As insurers process claims from Hurricane Irma, they say it’s more urgent than ever to change state laws to curb what they call abuses by some attorneys and contractors handling claims.

Florida Insurance Commissioner David Altmaier addresses the Florida Chamber Insurance Summit Thursday in Orlando.

“The lawyers are getting rich,” said Barry Gilway, CEO of state-run Citizens Property Insurance Corp., told the Florida Chamber Insurance Summit Thursday. That’s driving up consumer rates, he said.

Florida insurance commissioner David Altmaier said about 90 percent of property insurers are seeking premium increases in rate filings, compared to less than half three years ago.

But breaking a years-long legislative stalemate in Tallahassee might require taking a deep breath first,  a state lawmaker said.

“I would like to hit the reset button,” said state Sen. Dorothy Hukill, R-Port Orange. That can mean “assume positive motives” by opponents, she said.

Organizers of the Orlando conference said state Sen. Anitere Flores, R-Miami, was expected to join a panel of lawmakers on the summit’s closing day Friday.

Last spring Flores accused insurers of “smearing” her because her committee did not advance legislation they wanted, including changes to state law governing fees attorneys can collect.
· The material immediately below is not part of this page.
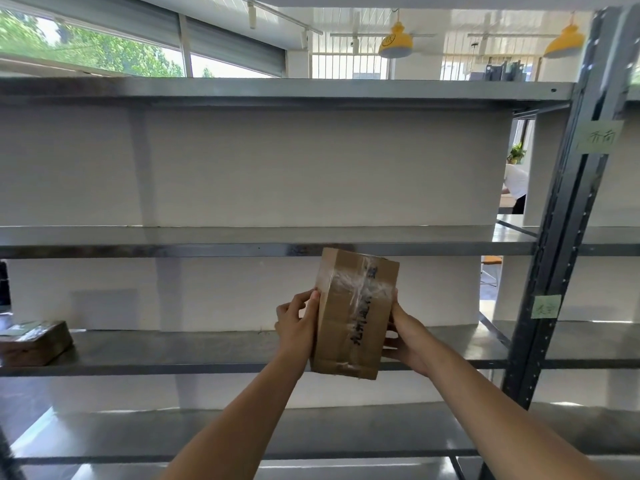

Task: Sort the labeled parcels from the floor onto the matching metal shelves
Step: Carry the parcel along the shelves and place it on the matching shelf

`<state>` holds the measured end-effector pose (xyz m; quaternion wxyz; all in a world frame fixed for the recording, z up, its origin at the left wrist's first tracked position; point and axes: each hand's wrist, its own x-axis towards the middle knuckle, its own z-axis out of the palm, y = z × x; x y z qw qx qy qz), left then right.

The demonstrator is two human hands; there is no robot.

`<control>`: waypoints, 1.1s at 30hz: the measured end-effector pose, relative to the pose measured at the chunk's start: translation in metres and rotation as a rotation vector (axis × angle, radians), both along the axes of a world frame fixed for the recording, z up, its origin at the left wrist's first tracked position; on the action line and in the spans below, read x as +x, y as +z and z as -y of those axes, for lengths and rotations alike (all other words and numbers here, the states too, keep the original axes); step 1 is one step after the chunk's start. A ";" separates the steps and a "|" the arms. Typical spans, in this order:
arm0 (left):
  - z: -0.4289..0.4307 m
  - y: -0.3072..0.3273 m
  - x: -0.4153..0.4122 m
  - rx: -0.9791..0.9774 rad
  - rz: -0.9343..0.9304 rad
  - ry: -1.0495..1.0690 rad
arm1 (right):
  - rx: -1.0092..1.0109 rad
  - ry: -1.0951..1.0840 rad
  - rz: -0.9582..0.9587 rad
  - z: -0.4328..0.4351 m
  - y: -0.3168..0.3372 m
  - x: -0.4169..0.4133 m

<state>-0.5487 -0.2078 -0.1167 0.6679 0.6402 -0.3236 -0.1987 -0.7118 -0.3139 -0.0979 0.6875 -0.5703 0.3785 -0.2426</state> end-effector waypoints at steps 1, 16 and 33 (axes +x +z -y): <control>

A key point of conflict is “assignment of benefits,” when contractors ask consumers to sign over control of insurance benefits before they clean up, say, water from a plumbing leak. Insurers and others also mentioned car windshield cases Thursday. When attorneys get involved by representing the contractors, costs can soar because many abuse rules such as the state’s “one way” attorney fee statute designed to protect little-guy consumers in fights with big companies, the argument goes.

In contrast, contractors have noted assignment of benefits is commonplace with medical providers, for example. Attorney Lee Jacobson said at a forum in Boca Raton last year that insurers are “crying wolf” in a bid to force rules changes that limit consumer rights and bolster company profits.

Such claims occur every year even without hurricanes, but insurers are closely watching what role AOB may play in the market after Irma. Nearly 800,000 Irma claims have been filed worth more than $5.5 billion, state records show.

Slightly less than half of Irma claims have been closed in Florida and in Palm Beach County. About 40 percent of closed claims statewide, and close to half in the county, have been resolved without payment, records show. That can reflect rising hurricane deductibles up to 10 percent of a home’s value — meaning claims did not exceed the amount the consumer pays before insurance kicks in — or other outcomes including claim denials.